**ACTION ITEM:**
Extract all lines from the data beneath that include the word "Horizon".

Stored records
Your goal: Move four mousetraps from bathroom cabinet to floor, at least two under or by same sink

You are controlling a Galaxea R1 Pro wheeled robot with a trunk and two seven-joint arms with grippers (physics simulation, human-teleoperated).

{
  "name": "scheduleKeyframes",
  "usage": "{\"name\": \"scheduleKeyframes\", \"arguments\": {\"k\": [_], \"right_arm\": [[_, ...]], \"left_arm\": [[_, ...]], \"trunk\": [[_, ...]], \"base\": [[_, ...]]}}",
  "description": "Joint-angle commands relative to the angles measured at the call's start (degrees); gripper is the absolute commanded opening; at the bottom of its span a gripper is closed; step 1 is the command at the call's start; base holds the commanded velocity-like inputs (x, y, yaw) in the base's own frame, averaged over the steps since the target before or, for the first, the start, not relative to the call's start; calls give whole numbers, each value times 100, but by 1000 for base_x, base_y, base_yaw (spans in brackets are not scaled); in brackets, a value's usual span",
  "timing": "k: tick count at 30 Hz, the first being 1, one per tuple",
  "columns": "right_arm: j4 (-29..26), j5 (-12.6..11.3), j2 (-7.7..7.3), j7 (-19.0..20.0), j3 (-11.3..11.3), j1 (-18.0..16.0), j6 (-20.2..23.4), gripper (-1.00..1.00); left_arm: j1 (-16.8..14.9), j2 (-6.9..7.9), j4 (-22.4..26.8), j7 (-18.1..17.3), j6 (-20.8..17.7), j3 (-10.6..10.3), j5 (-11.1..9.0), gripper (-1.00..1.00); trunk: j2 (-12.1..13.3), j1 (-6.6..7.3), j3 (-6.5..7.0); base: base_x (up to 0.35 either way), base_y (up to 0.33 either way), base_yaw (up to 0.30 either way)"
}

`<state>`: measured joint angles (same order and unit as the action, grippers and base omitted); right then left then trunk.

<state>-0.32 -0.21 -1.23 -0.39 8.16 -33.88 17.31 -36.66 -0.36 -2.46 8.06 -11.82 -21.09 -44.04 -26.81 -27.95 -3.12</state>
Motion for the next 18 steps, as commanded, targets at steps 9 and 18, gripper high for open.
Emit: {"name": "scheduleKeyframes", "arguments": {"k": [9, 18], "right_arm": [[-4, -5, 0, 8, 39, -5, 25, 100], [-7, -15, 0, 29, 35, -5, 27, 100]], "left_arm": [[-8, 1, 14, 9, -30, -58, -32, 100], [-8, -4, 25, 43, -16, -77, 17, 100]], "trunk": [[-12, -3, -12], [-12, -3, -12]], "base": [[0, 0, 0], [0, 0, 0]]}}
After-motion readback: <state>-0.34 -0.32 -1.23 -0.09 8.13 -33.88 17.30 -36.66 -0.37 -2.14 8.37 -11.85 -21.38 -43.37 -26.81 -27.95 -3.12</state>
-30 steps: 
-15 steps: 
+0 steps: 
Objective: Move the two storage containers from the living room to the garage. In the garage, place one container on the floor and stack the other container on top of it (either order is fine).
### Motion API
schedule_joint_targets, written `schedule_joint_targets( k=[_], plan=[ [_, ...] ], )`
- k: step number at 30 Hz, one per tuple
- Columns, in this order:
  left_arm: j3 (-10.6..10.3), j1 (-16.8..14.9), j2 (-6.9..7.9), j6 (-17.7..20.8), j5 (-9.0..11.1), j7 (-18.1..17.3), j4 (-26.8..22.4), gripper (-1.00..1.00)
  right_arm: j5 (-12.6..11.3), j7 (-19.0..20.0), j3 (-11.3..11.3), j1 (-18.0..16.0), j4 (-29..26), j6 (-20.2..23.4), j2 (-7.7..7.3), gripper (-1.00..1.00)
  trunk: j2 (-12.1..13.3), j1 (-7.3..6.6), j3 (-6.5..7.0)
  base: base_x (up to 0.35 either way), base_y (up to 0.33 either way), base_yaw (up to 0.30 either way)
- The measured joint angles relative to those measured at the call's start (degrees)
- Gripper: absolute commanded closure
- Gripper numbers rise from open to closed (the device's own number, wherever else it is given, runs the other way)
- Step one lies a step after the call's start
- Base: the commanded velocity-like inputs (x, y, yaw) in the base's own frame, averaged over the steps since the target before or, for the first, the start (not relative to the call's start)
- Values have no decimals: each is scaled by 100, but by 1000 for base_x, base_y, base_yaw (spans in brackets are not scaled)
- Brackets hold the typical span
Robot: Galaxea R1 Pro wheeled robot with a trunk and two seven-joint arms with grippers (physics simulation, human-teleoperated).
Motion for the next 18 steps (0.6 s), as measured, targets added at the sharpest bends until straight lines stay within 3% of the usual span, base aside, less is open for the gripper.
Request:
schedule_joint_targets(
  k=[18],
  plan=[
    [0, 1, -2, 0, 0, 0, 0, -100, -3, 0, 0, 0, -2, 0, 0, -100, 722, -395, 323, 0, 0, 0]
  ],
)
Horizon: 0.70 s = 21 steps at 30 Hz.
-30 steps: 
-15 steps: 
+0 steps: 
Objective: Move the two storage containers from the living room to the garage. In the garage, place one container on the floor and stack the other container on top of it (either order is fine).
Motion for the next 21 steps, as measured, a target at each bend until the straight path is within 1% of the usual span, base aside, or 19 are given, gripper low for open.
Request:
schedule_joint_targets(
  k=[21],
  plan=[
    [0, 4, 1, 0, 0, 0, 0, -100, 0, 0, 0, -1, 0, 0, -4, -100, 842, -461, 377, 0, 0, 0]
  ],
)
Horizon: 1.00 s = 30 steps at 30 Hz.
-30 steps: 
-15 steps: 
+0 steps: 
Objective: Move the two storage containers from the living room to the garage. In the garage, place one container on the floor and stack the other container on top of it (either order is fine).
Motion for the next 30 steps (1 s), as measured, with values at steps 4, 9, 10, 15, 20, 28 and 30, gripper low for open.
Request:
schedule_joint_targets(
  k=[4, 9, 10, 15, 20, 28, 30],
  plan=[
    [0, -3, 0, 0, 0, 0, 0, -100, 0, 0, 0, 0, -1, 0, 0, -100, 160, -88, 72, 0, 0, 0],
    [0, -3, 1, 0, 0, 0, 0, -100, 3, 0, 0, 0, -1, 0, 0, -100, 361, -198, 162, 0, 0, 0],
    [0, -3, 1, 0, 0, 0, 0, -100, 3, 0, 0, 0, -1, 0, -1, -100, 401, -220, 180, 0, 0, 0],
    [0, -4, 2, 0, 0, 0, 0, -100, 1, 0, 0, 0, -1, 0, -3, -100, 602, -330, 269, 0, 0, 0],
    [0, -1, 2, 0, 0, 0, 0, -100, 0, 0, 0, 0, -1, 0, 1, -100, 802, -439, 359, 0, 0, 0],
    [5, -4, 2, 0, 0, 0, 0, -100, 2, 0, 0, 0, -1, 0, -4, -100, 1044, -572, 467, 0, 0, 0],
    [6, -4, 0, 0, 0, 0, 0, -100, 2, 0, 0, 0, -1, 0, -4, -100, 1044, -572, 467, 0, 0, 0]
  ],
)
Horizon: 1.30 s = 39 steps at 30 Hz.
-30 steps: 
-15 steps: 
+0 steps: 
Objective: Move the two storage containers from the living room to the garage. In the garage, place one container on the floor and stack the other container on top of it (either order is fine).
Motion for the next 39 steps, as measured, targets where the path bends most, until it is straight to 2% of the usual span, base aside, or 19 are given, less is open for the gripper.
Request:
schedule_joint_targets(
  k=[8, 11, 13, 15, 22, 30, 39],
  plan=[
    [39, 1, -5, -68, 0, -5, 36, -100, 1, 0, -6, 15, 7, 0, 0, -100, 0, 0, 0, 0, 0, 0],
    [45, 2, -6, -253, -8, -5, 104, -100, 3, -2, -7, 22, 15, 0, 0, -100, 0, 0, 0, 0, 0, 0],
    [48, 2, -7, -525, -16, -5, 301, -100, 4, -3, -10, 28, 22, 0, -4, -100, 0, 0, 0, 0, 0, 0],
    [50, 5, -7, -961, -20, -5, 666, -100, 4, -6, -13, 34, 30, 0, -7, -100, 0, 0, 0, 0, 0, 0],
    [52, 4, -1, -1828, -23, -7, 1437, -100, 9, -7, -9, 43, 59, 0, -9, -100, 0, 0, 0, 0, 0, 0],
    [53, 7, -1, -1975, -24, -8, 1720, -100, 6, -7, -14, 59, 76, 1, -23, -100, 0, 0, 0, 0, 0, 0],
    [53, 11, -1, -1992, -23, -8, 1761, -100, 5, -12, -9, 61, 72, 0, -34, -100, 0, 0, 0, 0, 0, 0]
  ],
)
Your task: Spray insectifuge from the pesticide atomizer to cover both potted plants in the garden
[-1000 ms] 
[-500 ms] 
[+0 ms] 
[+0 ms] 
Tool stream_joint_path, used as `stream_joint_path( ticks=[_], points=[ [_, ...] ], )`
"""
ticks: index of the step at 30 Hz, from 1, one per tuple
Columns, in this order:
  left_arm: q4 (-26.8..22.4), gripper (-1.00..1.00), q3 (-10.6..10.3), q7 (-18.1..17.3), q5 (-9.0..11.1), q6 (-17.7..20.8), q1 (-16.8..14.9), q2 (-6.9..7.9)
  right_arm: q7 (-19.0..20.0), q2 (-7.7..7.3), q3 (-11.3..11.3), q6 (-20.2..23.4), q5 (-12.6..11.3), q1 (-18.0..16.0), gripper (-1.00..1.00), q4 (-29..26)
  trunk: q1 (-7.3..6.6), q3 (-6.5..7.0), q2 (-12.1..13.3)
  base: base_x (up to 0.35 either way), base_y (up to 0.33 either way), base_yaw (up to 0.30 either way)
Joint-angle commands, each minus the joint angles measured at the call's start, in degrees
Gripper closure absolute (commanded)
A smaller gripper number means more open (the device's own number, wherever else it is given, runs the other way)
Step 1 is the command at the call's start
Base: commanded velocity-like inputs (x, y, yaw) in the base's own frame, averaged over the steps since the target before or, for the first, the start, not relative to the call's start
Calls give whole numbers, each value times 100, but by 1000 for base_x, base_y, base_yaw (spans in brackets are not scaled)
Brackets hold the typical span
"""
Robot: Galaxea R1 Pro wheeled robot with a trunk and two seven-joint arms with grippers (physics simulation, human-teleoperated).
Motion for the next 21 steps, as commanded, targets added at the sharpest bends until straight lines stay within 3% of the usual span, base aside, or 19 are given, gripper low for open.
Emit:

**TASK ANSWER:**
Horizon: 0.70 s = 21 steps at 30 Hz.
Horizon: 1.00 s = 30 steps at 30 Hz.
Horizon: 1.30 s = 39 steps at 30 Hz.

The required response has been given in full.